I was supposed to be in Italy last summer, not living Death in Venice. Besides travel, remodeling my kitchen ranked high on my list of priorities for a year that looked in January like a culmination. Now, although I’m lucky enough to have kept the nest egg I’d saved for the job, I can say I’ve read more books than ever, written hundreds of thousands of words, and learned the value of daily walks. Six short stories, 6.2 miles, and War and Peace — not bad for this Age of Anxiety.
I must admit: the first thirty-six months of the Trump administration were for me personal and financial triumphs. Promotions, raises, conference work, publishing credits, cool Instagram photos, the usual. Then the man’s venality, perfidy, and venomous self-regard fused with conservatism’s devotion to tax cuts and racism endemic to la causa since January 1981. Donald Trump did not create nor import the coronavirus himself, but explaining its deadly seriousness to even the people who voted for him taxed his fourth-rate car salesman’s abilities. Telling citizens to wear masks may not have been enough to reelect the first president impeached in twenty years, but millions of Americans will have lived to celebrate holidays and take trips to Italy.

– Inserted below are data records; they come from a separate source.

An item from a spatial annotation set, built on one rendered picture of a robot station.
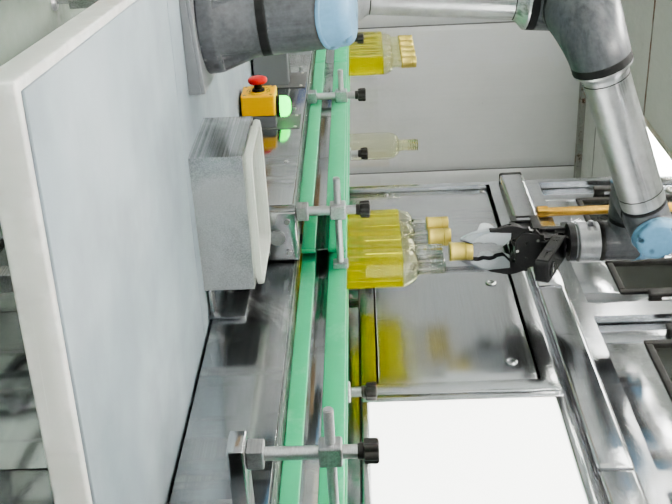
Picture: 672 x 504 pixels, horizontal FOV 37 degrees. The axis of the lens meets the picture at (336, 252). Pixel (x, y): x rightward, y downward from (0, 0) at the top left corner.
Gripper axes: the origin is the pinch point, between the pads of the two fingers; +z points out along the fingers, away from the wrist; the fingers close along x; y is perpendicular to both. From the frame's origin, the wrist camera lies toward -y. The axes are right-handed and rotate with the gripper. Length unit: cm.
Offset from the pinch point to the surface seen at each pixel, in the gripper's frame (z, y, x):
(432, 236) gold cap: 6.3, 4.3, 1.2
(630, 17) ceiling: -155, 476, -78
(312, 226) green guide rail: 28.7, 0.1, 6.2
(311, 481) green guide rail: 27, -68, 3
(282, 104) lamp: 35.0, 29.1, 20.3
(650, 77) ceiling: -155, 420, -101
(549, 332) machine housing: -14.6, -6.5, -14.3
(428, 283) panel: 6.7, 10.8, -12.6
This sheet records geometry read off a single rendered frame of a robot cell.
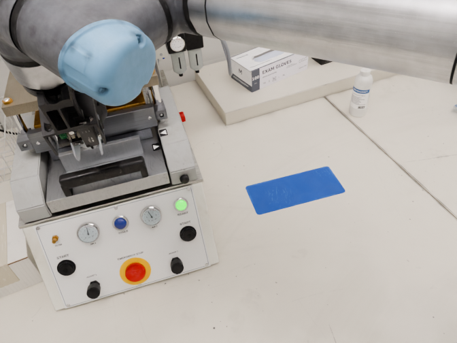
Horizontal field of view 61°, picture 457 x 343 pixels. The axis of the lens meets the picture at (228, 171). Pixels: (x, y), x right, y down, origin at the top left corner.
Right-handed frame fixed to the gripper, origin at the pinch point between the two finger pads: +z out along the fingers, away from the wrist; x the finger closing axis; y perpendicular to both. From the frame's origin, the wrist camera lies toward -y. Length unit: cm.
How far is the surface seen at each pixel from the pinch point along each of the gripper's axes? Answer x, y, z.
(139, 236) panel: 2.9, 12.9, 17.5
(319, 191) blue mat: 46, 11, 30
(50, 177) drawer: -10.0, -1.0, 10.3
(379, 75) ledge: 88, -26, 41
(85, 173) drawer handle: -2.6, 3.6, 4.4
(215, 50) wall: 40, -55, 45
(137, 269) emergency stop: 0.7, 18.0, 21.2

Sure, 2020 sucked. Social distancing disrupted what Mick Jagger long ago called my notion of circular time. Did February happen? Did I speak to so-and-so at Pitchfork Festival in 2019 or 2018? “Remember sex?” a close friend plaintively wondered last month. Many of us in the parched groves of academe were used to Zoom before March; we just hadn’t reckoned with the long-term consequences, for example feeling like you’d endured an onslaught of gin and tonics without the euphoria. Words reassembled — what were they for? At lockdown’s start, the inchoate clatter of Lil Uzi Vert’s phrases replaced the expressive clatter of Fiona Apple’s Fetch the Bolt Cutters so beloved by colleagues. As governors lost their patience with lockdowns because FREEDUMB and case loads spiked, so did the pressure to keep our lives from turning into Catherine Deneuve’s madwoman-in-the-apartment horror film Repulsion. Small mercies like the reopening of my condo pool and, best, Miami-Dade public libraries had the impact of winning Publishers Clearing House sweepstakes (I type this entry at my Westchester Regional outpost).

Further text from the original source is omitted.